By on February 26, 2018

2017 Hyundai Ioniq Electric, Image: Steph Willems

First ordered by Congress in 2010 and delayed endlessly ever since, the U.S. Department of Transportation has finalized a date for the end of “noiseless” electric vehicles and hybrids: September 2020.

That’s a year after the previous deadline, announced in the final days of the Obama administration in November 2016. The National Highway Traffic Safety Administration subsequently froze the date in order to hear arguments from automakers. With that process now wrapped up, the new (and unchanged) rules mean any four-wheeled vehicle with a GVWR of less than 10,000 pounds must emit a pedestrian-warning noise at speeds below 18.6 miles per hour.

Enjoy the “silence” while you can.

Of course, many electric and hybrid cars already create just such a noise. Nissan’s Leaf has issued an otherworldly sound since its debut at the start of the decade, and other automakers have followed suit.

The updated rule applies to vehicles travelling forward or in reverse. Above 18.6 mph, the NHTSA claims wind and road noise provides adequate warning for a green vehicle’s approach. By September 2019, automakers must have warning sounds installed in 50 percent of applicable vehicles.

Of the arguments heard by the industry, the cost of implementing the safety measures was a popular complaint. Adding a waterproof external speaker to the growing crop of plug-in hybrids and EVs means approximately $40 million in industry-wide costs that hadn’t previously existed. Speed was another consideration.

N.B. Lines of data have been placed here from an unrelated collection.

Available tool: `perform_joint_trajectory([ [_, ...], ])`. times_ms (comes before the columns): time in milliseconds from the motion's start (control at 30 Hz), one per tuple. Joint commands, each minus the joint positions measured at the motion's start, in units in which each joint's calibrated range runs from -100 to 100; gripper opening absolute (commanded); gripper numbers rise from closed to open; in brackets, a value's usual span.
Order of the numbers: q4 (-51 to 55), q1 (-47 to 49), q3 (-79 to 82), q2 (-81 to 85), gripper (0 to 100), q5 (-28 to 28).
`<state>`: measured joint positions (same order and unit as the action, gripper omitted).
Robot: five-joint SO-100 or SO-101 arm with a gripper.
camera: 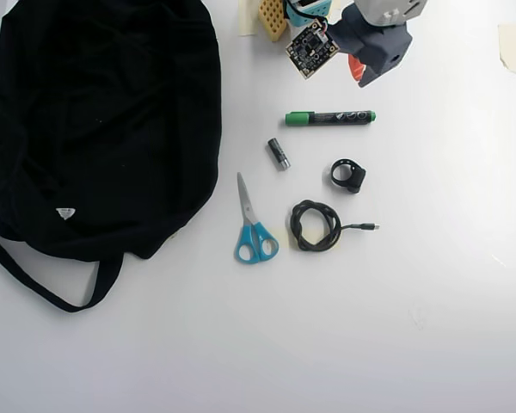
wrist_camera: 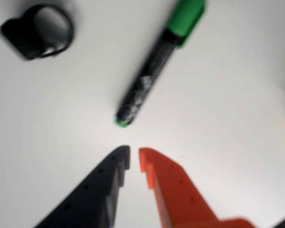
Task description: Put the green marker into the black bag
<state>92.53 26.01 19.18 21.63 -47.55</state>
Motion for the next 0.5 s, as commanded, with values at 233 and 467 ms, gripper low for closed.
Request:
perform_joint_trajectory([
  [233,-8.21,-0.06,8.58,0.36,23,-15.90],
  [467,-14.23,-2.82,16.49,0.28,24,-17.74],
])
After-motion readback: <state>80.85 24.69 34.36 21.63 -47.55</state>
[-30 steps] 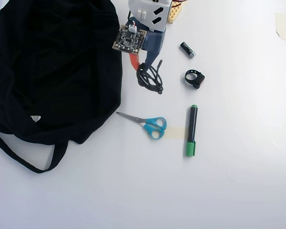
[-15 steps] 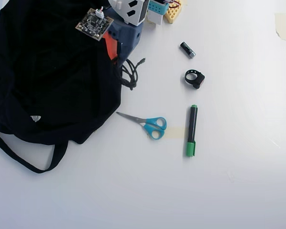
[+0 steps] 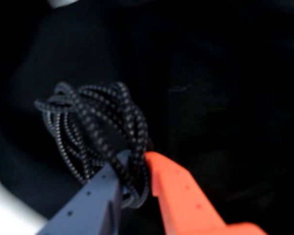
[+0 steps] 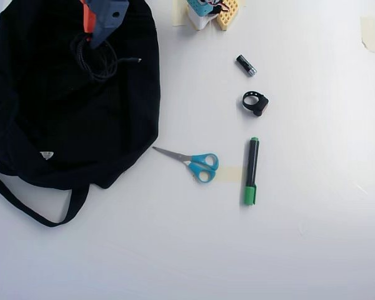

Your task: Put the cable into the black bag

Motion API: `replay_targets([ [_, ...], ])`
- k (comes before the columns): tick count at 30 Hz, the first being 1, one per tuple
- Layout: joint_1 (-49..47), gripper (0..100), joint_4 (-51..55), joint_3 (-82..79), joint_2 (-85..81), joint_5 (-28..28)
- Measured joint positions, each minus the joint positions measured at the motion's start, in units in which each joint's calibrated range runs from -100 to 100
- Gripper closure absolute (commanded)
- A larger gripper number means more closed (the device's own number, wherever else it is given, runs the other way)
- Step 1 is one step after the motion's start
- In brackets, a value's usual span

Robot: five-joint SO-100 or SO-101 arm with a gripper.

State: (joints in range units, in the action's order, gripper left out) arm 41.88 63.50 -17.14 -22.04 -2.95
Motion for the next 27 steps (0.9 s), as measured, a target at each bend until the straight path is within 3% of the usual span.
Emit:
replay_targets([
  [6,12.42,98,-10.99,-8.02,0.00,-0.05],
  [10,14.33,98,-17.86,-13.52,0.00,-0.05],
  [18,14.77,97,-18.98,-14.62,9.96,-0.10],
  [20,13.89,83,-18.98,-14.62,9.88,-0.29],
  [22,13.45,77,-18.98,-14.62,9.88,-0.29],
  [27,11.17,77,-12.28,-13.52,7.56,-0.10],
])
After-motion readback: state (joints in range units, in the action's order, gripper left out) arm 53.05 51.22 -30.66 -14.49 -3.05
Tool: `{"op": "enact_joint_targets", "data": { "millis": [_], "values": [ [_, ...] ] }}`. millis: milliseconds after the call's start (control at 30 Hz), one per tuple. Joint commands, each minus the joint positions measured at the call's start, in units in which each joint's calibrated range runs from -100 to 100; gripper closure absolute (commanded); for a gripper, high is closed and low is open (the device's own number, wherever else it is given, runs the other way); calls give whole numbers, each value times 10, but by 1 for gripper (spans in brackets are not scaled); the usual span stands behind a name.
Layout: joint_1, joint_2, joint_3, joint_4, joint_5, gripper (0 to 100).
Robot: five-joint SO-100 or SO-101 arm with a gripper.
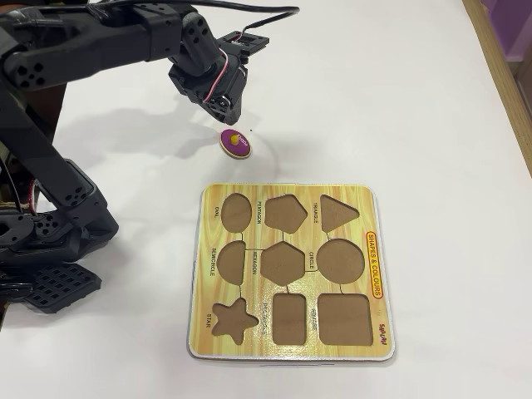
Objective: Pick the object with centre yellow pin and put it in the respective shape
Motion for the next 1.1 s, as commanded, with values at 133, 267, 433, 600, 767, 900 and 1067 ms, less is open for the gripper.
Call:
{"op": "enact_joint_targets", "data": {
  "millis": [133, 267, 433, 600, 767, 900, 1067],
  "values": [
    [12, -22, -32, -67, 1, 97],
    [17, -23, -23, -62, 1, 97],
    [19, -23, -22, -61, 2, 97],
    [18, -23, -22, -60, 0, 97],
    [18, -24, -22, -60, 4, 93],
    [17, -24, -22, -60, 4, 83],
    [17, -24, -22, -61, 4, 85]
  ]
}}
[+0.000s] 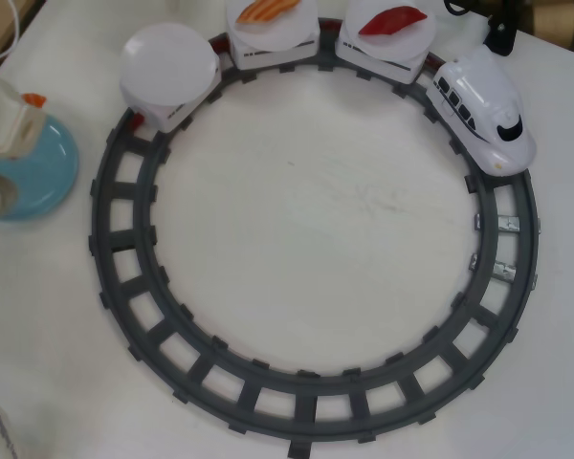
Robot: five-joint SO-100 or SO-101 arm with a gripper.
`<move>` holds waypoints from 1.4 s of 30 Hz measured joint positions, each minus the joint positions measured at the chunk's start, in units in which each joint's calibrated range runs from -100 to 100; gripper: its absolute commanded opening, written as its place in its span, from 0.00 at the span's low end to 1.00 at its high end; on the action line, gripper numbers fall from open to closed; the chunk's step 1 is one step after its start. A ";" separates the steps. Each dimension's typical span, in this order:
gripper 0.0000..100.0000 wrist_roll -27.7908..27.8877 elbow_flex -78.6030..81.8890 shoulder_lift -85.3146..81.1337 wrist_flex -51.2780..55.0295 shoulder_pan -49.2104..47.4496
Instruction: Pick up the sushi from the Shinkansen and put it on the blue dish
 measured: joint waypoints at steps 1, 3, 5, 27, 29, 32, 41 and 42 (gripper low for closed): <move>0.03 -0.72 -0.09 0.00 0.00 -0.49; 0.03 -2.33 -0.09 0.00 0.00 -1.23; 0.03 -3.88 -0.09 0.00 0.00 -1.80; 0.03 -18.05 10.70 1.69 0.08 -7.36; 0.03 -19.09 10.70 3.80 0.08 -8.01; 0.03 -20.18 10.70 5.90 -0.17 -8.26; 0.03 -20.69 10.70 11.73 -6.13 -9.15; 0.03 -20.69 10.70 12.15 -6.81 -9.48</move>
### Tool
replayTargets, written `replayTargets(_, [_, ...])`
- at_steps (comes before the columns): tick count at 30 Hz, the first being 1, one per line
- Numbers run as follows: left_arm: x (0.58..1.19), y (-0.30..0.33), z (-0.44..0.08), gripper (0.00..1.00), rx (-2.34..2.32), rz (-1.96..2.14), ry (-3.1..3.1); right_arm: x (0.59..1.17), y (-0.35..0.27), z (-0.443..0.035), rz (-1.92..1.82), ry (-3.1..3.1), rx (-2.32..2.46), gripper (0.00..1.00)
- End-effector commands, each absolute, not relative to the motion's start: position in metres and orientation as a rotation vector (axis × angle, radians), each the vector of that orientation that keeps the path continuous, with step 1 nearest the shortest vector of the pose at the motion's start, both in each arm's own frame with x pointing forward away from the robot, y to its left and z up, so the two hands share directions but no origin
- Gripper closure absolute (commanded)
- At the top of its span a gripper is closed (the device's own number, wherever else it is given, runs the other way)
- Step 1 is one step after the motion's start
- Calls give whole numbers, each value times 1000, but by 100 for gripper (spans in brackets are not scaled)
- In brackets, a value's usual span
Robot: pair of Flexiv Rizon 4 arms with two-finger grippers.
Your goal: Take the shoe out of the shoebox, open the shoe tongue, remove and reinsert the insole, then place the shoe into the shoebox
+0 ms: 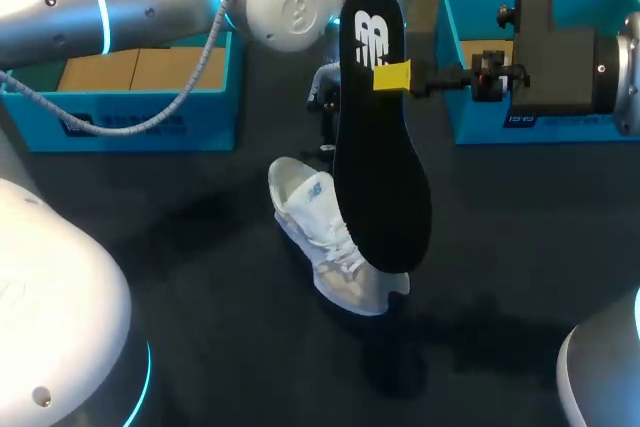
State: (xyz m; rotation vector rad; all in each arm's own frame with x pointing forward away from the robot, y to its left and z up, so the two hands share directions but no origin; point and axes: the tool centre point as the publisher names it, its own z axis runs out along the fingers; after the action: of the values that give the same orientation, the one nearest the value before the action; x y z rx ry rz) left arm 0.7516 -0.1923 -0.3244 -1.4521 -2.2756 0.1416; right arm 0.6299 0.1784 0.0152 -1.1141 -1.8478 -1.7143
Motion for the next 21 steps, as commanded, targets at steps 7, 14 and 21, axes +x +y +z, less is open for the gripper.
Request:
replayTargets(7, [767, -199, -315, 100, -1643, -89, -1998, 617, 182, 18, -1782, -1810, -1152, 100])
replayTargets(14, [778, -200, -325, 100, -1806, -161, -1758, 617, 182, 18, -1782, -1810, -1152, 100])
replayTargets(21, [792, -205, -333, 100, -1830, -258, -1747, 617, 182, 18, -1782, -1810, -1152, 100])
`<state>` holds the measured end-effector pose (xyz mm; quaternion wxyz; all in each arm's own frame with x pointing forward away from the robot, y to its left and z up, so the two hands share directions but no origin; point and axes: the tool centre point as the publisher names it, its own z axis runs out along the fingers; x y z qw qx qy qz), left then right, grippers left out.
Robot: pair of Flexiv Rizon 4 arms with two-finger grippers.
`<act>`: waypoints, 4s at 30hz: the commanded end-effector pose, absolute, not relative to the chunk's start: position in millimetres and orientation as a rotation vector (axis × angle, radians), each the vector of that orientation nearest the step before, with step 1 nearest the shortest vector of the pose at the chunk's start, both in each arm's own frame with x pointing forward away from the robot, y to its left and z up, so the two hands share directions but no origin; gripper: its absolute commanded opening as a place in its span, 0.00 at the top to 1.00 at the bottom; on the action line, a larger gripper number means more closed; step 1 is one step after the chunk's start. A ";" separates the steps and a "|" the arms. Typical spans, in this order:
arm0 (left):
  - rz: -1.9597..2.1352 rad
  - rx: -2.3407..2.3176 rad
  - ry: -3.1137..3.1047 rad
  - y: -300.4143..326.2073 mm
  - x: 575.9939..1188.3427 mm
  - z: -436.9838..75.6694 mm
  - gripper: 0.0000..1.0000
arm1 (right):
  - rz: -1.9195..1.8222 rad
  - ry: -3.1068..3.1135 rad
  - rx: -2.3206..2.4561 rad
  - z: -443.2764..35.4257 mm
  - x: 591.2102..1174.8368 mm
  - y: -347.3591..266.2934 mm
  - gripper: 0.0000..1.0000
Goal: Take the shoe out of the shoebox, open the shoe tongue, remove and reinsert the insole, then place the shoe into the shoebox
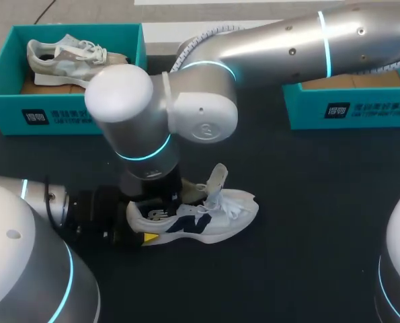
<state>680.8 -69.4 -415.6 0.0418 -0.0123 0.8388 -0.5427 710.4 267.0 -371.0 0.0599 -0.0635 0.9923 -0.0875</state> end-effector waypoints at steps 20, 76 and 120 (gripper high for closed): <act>-1.657 -0.036 2.570 -67.8 678.8 -417.8 1.00 | -0.134 3.029 -0.229 -414.5 713.8 275.3 0.66; -1.657 -0.036 2.570 -67.8 678.8 -417.8 1.00 | -0.009 2.869 -0.423 -303.6 723.8 276.1 1.00; -1.657 -0.036 2.570 -67.8 678.8 -417.8 1.00 | 0.479 2.911 -0.270 -278.1 723.1 283.3 0.00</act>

Nissan, for example, wanted the maximum speed held at 12.4 mph — a request the NHTSA kiboshed.

While the body of evidence for the accident-preventing benefits of noisy electric vehicles isn’t vast, the federal agency claims models with a “quiet” mode (silent low-speed electric operation) are 19 percent more likely to be involved in a collision with a pedestrian or cyclist than an internal combustion vehicle. Adding the speakers could prevent 2,400 injuries annually once adopted, the NHTSA claims.

If you’ve ever piloted an electric vehicle with a pedestrian warning, the noise can be unsettling, even unpleasant. That’s why the feds haven’t yet decided whether to allow drivers a choice. Some automakers hope to have owners select from a list of regulator-approved warning tones — a list that probably won’t include famous guitar riffs of the Seventies. Stay tuned for more word on that.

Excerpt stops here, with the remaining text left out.